- **What you need to do**
Work through the listing below and state how many of its lines hold the word "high". Give no other output.

- **Excerpted records**
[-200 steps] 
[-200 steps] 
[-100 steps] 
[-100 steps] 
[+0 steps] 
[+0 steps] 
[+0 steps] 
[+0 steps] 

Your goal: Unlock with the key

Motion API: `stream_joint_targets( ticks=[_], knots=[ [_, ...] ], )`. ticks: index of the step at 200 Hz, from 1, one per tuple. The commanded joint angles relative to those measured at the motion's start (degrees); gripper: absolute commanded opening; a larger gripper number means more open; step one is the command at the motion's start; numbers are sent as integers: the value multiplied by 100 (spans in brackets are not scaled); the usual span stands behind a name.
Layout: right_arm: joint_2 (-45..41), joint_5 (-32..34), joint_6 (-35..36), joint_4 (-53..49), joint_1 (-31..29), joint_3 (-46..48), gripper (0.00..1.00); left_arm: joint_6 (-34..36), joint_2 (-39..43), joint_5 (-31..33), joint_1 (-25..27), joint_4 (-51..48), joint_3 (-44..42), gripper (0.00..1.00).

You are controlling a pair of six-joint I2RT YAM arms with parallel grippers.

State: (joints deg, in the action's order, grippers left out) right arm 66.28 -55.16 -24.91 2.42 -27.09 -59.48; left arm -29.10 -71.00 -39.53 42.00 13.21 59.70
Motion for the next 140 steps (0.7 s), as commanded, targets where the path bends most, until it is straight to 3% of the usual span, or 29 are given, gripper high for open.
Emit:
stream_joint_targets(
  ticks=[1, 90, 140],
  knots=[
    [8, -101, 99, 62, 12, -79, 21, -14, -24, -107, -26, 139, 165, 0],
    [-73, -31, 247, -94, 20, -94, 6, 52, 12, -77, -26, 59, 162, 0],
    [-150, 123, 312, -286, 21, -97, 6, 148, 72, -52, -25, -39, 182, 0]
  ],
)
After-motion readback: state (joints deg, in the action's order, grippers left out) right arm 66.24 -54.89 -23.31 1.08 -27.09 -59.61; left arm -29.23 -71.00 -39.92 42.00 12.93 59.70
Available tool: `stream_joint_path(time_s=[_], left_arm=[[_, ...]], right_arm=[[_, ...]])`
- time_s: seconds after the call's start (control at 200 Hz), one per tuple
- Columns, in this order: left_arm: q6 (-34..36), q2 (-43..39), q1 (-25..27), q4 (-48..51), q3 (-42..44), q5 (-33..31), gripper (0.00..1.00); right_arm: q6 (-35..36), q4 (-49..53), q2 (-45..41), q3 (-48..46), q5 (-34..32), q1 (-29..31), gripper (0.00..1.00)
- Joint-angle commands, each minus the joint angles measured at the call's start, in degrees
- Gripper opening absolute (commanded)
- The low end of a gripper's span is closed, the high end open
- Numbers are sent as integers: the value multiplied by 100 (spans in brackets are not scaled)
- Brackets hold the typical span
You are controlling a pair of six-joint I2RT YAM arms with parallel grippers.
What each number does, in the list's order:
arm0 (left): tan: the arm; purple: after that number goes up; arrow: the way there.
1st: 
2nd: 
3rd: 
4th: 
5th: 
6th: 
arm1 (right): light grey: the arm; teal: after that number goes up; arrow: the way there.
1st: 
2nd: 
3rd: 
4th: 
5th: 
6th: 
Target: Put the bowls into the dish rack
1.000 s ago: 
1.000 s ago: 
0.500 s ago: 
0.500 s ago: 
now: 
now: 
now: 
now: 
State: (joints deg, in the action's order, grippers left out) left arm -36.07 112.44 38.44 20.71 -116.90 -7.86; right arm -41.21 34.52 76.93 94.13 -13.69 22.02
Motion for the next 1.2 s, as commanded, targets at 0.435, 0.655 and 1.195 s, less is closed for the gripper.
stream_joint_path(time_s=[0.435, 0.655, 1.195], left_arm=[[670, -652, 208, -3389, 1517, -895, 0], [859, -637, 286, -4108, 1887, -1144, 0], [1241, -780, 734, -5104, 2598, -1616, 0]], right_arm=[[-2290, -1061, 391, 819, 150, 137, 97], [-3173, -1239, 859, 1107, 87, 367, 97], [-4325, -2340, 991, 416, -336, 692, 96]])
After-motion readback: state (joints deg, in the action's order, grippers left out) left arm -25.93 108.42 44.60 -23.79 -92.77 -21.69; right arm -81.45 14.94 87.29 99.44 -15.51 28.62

- **Result of the exercise**
2